Find Fit for Non-linear data

Three weeks ago I replied to a question in the Wolfram Community site about finding a function fit to points of non-linear data.

Here is the data:

Non-linear data

I proposed a different way of doing the non-linear fitting using Quantile regression with B-splines. The advantages of the approach are that it does not need guessing of the fit functions and it requires less experimentation.

Load the package QuantileRegression.m:

Needs["QuantileRegression`"]

After several experiments with the number of knots we can find a regression quantile using 3d order B-splines of 18 knots that approximates the data well.

qfunc = Simplify[QuantileRegression[data, 18, {0.5}, InterpolationOrder -> 2][[1]]];

qfGr = Plot[qfunc[x], {x, Min[data[[All, 1]]], Max[data[[All, 1]]]}, PlotPoints -> 700];
Show[{dGr, qfGr}, Frame -> True, ImageSize -> 700]

NonLinearFitWithBSplineQuantileRegression-18RegularKnots

Here is the relative error estimate:

ListPlot[Map[{#[[1]], (qfunc[#1[[1]]] - #1[[2]])/#1[[2]]} &, data],
Filling -> Axis, Frame -> True, ImageSize -> 700]

RelativeErrorNonLinearFitWithBSplineQuantileRegression-18RegularKnots

I would like to point out that if we put large number of knots we can get aliasing errors effect:

qfunc = Simplify[
QuantileRegression[data, 40, {0.5}, InterpolationOrder -> 2][[1]]];

qfGr = Plot[qfunc[x], {x, Min[data[[All, 1]]], Max[data[[All, 1]]]}, PlotPoints -> 700];
Show[{dGr, qfGr}, Frame -> True, ImageSize -> 700]

NonLinearFitWithBSplineQuantileRegression-40RegularKnots

If we select a non-uniform grid of knots according to gradients of the data we get a good approximation with one attempt.


In[107]:= knots =
Join[
Rescale[Range[0, 1, 0.2], {0, 1}, {Min[data[[All, 1]]],
Max[data[[All, 1]]] 3/4}],
Rescale[Range[0, 1, 0.1], {0, 1}, {Max[data[[All, 1]]] 3/4,
Max[data[[All, 1]]]}]
]

Out[107]= {0., 3.75, 7.5, 11.25, 15., 18.75, 18.75, 19.375, 20., 20.625, 21.25, 21.875, 22.5, 23.125, 23.75, 24.375, 25.}

In[108]:= qfunc = QuantileRegression[data, knots, {0.5}][[1]];

The grid lines in the plot below are made with the knots.

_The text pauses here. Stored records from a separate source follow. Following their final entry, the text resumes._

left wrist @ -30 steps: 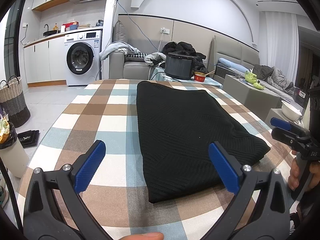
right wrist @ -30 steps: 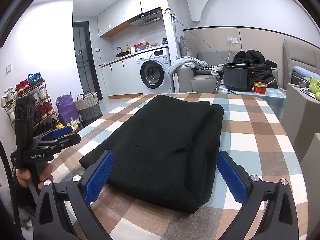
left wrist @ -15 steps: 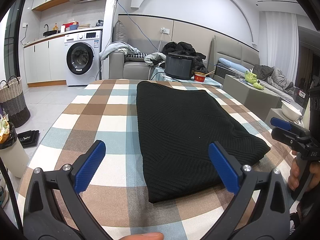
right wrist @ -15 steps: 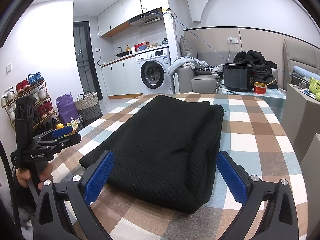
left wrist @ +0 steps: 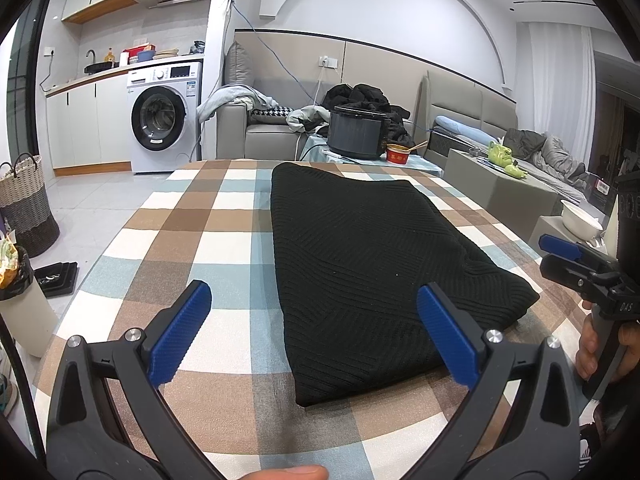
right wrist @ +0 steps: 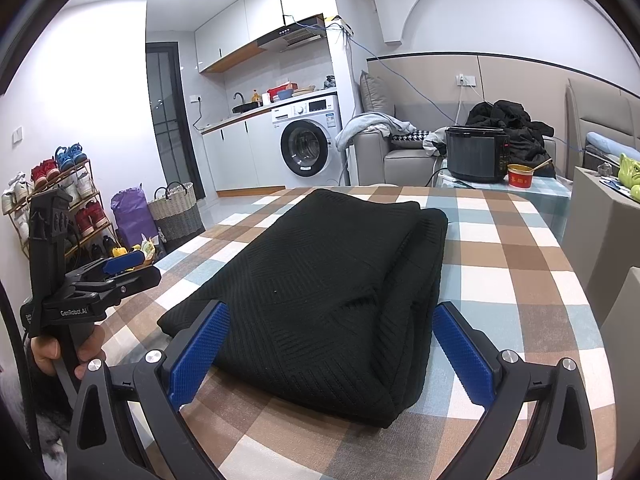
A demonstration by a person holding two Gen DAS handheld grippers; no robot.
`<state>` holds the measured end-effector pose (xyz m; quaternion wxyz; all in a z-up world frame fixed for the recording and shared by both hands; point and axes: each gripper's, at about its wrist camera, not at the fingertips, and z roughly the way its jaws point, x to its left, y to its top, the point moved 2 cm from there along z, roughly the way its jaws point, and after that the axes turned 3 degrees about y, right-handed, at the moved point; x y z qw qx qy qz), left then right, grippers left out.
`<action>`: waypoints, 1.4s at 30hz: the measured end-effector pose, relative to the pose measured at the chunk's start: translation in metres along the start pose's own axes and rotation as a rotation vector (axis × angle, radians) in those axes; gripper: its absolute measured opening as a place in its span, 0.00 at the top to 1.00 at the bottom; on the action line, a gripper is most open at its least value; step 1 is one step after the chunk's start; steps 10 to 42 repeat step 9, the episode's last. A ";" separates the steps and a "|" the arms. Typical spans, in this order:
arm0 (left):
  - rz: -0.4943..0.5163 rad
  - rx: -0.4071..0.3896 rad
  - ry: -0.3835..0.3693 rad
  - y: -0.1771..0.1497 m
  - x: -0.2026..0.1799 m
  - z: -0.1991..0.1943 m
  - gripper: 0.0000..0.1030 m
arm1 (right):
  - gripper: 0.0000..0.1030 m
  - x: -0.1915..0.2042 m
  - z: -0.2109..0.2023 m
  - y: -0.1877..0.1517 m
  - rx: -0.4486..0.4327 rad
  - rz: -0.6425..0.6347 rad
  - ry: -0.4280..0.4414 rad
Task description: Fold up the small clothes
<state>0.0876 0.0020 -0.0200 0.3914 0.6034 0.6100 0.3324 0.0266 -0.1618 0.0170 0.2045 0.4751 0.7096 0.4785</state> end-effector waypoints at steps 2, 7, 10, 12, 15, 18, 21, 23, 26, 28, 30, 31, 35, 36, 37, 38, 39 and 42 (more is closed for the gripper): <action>0.000 -0.001 -0.003 0.000 0.000 0.000 0.01 | 0.00 0.000 0.000 0.000 -0.001 0.000 0.000; 0.001 -0.007 -0.009 0.000 0.000 0.002 0.01 | 0.00 0.000 0.000 0.000 0.000 -0.001 0.001; 0.001 -0.007 -0.011 0.000 0.000 0.001 0.01 | 0.00 0.000 0.000 0.000 0.000 -0.001 0.000; 0.001 -0.007 -0.011 0.000 0.000 0.001 0.01 | 0.00 0.000 0.000 0.000 0.000 -0.001 0.000; 0.001 -0.007 -0.011 0.000 0.000 0.001 0.01 | 0.00 0.000 0.000 0.000 0.000 -0.001 0.000; 0.001 -0.007 -0.011 0.000 0.000 0.001 0.01 | 0.00 0.000 0.000 0.000 0.000 -0.001 0.000; 0.001 -0.007 -0.011 0.000 0.000 0.001 0.01 | 0.00 0.000 0.000 0.000 0.000 -0.001 0.000; 0.001 -0.007 -0.011 0.000 0.000 0.001 0.01 | 0.00 0.000 0.000 0.000 0.000 -0.001 0.000; 0.001 -0.007 -0.011 0.000 0.000 0.001 0.01 | 0.00 0.000 0.000 0.000 0.000 -0.001 0.000; 0.001 -0.007 -0.011 0.000 0.000 0.001 0.01 | 0.00 0.000 0.000 0.000 0.000 -0.001 0.000; 0.001 -0.007 -0.011 0.000 0.000 0.001 0.01 | 0.00 0.000 0.000 0.000 0.000 -0.001 0.000; 0.001 -0.007 -0.011 0.000 0.000 0.001 0.01 | 0.00 0.000 0.000 0.000 0.000 -0.001 0.000; 0.001 -0.007 -0.011 0.000 0.000 0.001 0.01 | 0.00 0.000 0.000 0.000 0.000 -0.001 0.000; 0.001 -0.007 -0.011 0.000 0.000 0.001 0.01 | 0.00 0.000 0.000 0.000 0.000 -0.001 0.000; 0.001 -0.007 -0.011 0.000 0.000 0.001 0.01 | 0.00 0.000 0.000 0.000 0.000 -0.001 0.000; 0.001 -0.007 -0.011 0.000 0.000 0.001 0.01 | 0.00 0.000 0.000 0.000 0.000 -0.001 0.000; 0.001 -0.007 -0.011 0.000 0.000 0.001 0.01 | 0.00 0.000 0.000 0.000 0.000 -0.001 0.000; 0.001 -0.007 -0.011 0.000 0.000 0.001 0.01 | 0.00 0.000 0.000 0.000 0.000 -0.001 0.000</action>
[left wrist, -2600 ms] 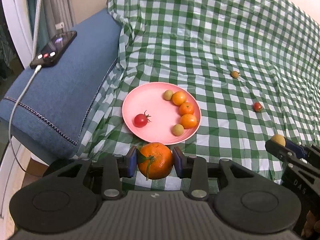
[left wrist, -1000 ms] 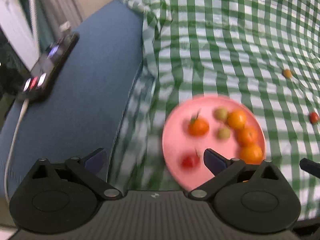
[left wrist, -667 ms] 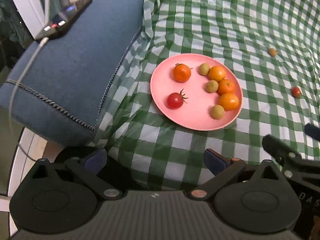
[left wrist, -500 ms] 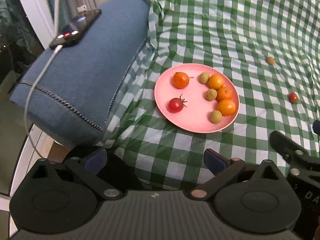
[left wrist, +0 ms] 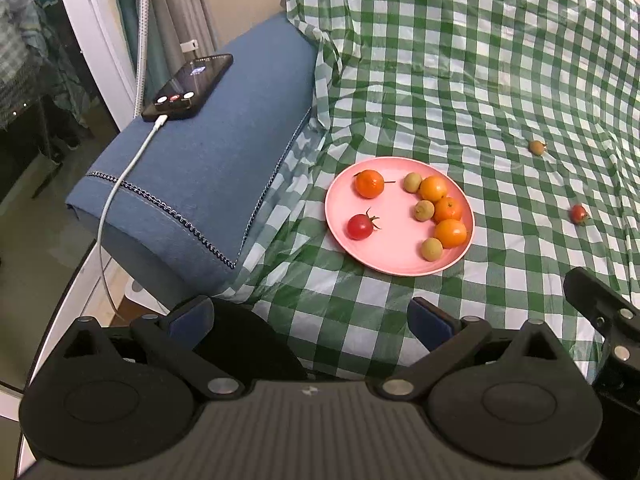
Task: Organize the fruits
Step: 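Lift both tools away from the plate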
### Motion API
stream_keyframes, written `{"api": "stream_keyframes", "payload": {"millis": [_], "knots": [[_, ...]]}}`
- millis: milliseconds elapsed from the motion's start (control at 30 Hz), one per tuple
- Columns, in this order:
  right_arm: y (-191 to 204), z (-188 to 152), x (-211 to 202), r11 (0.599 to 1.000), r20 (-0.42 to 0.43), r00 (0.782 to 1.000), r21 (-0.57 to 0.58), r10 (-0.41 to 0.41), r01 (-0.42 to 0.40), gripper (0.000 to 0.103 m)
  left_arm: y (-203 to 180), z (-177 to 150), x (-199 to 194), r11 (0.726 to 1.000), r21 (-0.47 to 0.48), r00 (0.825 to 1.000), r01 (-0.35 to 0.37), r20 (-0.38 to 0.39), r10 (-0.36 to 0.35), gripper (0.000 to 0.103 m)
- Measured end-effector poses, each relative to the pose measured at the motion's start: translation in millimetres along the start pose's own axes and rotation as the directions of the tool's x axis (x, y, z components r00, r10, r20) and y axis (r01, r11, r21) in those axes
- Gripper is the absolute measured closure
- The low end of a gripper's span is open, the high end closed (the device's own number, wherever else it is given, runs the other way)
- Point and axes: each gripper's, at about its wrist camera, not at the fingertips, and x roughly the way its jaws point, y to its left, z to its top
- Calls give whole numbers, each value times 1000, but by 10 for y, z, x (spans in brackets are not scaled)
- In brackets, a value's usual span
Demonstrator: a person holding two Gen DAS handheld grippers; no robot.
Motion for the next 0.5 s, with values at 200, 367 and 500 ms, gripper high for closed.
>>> {"api": "stream_keyframes", "payload": {"millis": [200,367,500], "knots": [[-48,-20,10,1000,11,1000,9,15,-15,1,-52,32,36,1000,25,1000,1,5,-1,0],[-58,-38,121,999,-8,999,17,43,-43,1,-67,29,124,999,41,1000,-15,-17,15,0],[-77,-60,212,998,-23,998,25,55,-55,1,-41,46,201,999,29,999,-26,-40,27,0]]}}
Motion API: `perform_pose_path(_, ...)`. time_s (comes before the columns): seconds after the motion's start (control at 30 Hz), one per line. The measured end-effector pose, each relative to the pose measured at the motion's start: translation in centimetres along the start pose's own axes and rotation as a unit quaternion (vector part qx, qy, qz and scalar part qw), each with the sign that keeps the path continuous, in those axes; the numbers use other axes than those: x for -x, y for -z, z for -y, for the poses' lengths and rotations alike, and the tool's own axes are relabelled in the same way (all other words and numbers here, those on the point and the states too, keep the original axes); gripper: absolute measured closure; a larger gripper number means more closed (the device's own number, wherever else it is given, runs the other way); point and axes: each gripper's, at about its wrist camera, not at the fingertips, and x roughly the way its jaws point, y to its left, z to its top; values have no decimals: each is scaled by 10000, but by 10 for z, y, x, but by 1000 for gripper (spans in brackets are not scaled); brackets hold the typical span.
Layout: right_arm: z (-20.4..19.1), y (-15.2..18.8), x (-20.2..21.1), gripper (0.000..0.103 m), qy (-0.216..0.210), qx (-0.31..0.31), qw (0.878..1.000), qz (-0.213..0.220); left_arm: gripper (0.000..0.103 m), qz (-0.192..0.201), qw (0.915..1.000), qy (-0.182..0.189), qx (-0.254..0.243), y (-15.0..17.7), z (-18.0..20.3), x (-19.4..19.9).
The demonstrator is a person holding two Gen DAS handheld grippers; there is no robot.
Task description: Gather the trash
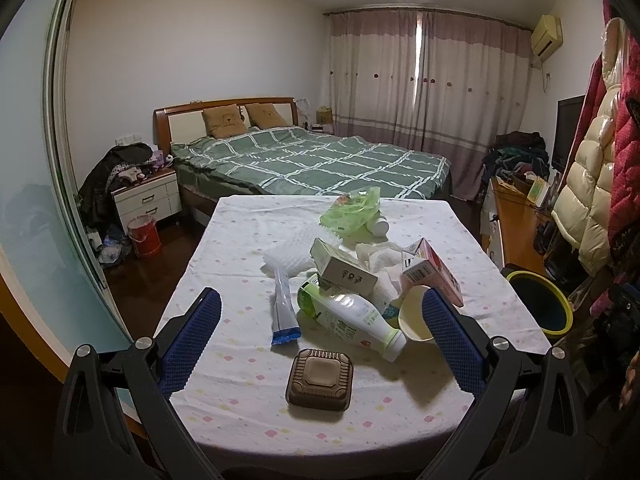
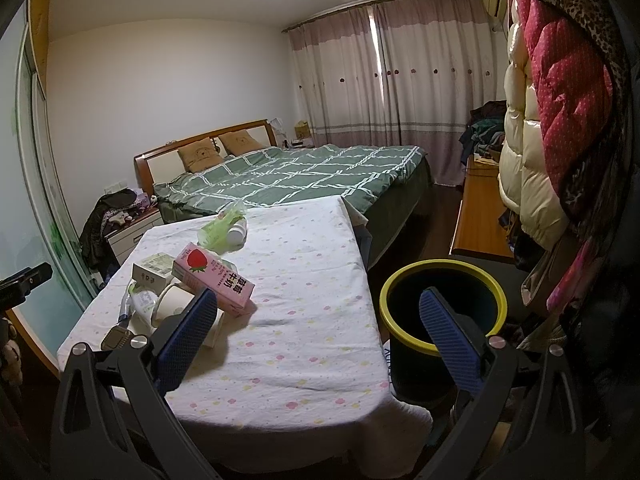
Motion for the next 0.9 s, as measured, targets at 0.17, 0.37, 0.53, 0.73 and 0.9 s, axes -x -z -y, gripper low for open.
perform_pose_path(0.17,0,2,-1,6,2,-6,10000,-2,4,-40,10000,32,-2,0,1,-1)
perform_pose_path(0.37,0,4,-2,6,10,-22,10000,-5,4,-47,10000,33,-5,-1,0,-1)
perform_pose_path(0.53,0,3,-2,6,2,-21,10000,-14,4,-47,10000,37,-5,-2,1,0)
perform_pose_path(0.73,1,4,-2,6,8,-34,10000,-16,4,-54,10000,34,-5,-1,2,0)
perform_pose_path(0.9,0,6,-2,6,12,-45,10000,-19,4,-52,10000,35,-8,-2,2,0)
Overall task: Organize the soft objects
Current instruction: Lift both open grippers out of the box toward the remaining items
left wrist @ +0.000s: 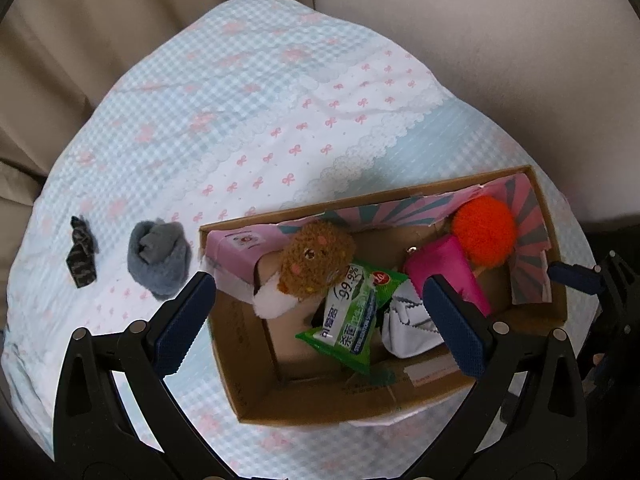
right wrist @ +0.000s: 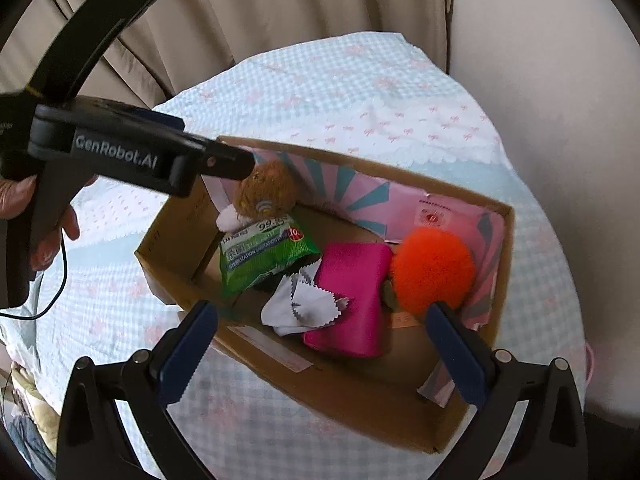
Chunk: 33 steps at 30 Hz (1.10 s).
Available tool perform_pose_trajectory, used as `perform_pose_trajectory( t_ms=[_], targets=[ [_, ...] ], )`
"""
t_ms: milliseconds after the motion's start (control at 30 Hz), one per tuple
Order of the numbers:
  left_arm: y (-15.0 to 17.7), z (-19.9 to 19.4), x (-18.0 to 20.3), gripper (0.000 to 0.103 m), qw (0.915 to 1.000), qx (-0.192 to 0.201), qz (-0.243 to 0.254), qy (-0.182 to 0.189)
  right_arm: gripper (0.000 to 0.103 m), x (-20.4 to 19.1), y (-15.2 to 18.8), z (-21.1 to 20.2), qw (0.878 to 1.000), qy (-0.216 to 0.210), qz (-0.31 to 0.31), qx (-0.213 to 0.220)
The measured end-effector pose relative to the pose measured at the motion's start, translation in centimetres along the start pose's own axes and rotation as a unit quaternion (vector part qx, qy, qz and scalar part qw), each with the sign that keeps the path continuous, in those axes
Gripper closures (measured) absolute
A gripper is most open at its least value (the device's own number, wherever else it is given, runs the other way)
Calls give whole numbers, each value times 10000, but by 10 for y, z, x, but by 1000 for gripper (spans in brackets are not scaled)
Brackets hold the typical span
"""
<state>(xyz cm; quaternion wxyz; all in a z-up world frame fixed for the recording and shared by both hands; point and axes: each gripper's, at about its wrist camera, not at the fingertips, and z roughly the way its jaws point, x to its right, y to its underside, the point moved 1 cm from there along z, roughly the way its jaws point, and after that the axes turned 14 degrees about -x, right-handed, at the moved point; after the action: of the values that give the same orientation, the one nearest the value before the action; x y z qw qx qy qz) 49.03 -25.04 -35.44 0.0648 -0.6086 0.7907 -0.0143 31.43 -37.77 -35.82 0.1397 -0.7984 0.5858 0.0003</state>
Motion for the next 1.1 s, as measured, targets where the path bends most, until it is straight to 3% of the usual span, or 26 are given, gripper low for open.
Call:
perform_pose_trajectory(
  t_ms=[500,733,1000,1100],
  targets=[
    [63,-103,-23,0,9970,749,-42,165,0,-46,5,-90,9975,491,87,501],
    [118,-164,-53,0,9932,1153,-47,169,0,-85,13,-145,9929,691,489,830],
    [190,-218,-96,0,9862,1656,22,-9,0,-146,33,-194,9800,965,1124,1331],
    [216,-234,-119,0,9827,1845,-110,90,0,-173,39,-208,9742,1091,1303,1488]
  ],
)
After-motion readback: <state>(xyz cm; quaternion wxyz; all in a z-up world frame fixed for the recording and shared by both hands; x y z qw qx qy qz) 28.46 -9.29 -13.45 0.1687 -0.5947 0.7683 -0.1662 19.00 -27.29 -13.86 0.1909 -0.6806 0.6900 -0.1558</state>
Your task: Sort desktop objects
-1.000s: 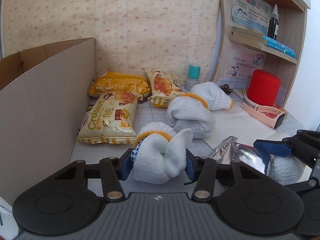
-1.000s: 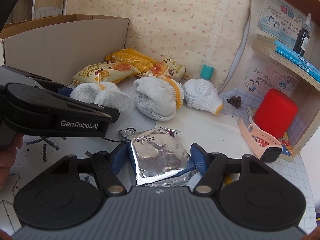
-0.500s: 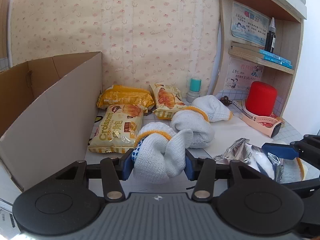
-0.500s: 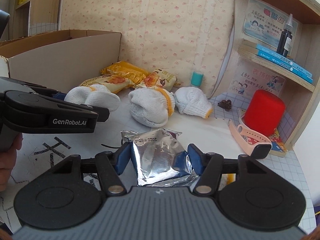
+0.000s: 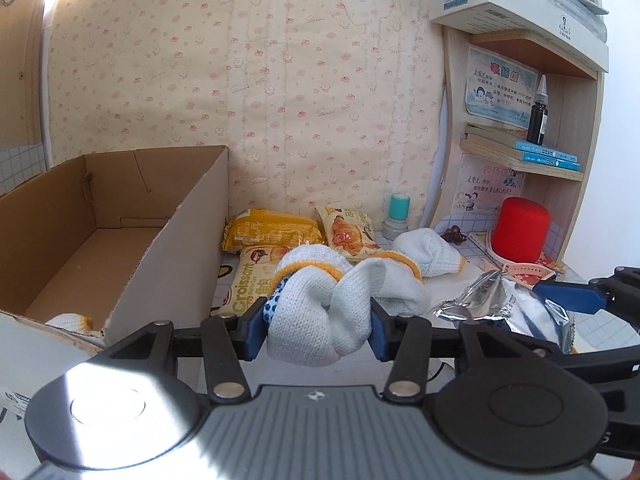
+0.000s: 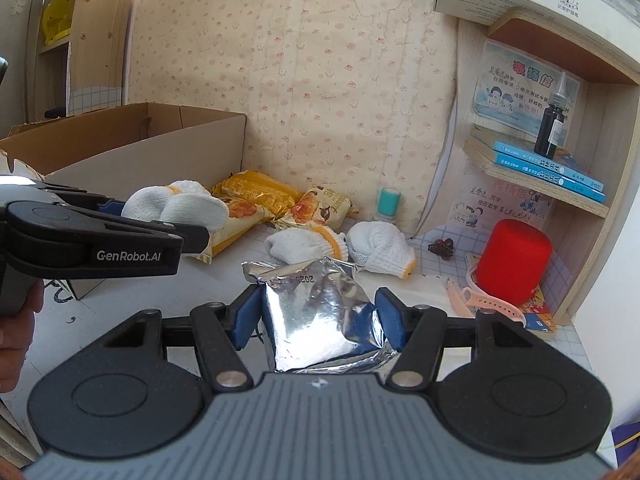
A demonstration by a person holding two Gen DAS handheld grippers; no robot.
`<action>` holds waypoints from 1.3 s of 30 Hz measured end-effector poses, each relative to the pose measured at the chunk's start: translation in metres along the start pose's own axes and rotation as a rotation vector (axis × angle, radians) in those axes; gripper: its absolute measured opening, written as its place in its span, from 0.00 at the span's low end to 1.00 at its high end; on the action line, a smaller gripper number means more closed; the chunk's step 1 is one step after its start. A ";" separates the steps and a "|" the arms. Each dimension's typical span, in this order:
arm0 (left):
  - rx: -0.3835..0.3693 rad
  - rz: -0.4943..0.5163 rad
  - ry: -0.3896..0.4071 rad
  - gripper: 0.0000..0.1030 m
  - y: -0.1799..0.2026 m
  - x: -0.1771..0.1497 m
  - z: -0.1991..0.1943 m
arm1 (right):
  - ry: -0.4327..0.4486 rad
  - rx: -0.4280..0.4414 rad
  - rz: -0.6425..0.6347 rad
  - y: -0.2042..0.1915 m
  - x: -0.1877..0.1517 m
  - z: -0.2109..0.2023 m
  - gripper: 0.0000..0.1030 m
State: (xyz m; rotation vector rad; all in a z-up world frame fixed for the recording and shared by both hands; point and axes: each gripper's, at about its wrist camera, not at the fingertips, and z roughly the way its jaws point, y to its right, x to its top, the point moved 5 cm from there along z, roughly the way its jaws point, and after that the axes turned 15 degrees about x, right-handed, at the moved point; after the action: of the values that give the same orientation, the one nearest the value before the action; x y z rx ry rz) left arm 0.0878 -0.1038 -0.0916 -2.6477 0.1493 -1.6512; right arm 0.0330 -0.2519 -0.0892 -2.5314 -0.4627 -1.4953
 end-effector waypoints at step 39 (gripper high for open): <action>0.228 -0.076 0.216 0.50 -0.104 0.043 -0.089 | 0.192 0.137 -0.151 -0.075 0.094 -0.016 0.59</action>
State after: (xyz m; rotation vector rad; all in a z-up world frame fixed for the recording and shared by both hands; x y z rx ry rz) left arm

qfGr = Plot[qfunc[x], {x, Min[data[[All, 1]]], Max[data[[All, 1]]]}];
Show[{dGr, qfGr}, GridLines -> {knots, None},
GridLinesStyle -> Directive[GrayLevel[0.8], Dashed], Frame -> True,
ImageSize -> 700]

NonLinearFitWithBSplineQuantileRegression-17NonRegularKnots

Here are the relative errors:

ListPlot[Map[{#[[1]], (qfunc[#1[[1]]] - #1[[2]])/#1[[2]]} &, data],
Filling -> Axis, Frame -> True, ImageSize -> 700]

RelativeErrorNonLinearFitWithBSplineQuantileRegression-17NonRegularKnots

Here is the approximation function after using PiecewiseExpand and Simplify:

qfunc = Evaluate[Simplify[PiecewiseExpand[qfunc[[1]]]]] &;
qfunc

NonLinearFitWithBSplineQuantileRegression-17NonRegularKnotsFunction

Follow-up

If it is desired to make the fitting with a certain, known model function then the function QuantileRegressionFit can be used. QuantileRegressionFit is provided by the same package, QuantileRegression.m, used in the blog post.

This older blog post of mine discusses the use of QuantileRegressionFit and points to a PDF with further details (theory and Mathematica commands).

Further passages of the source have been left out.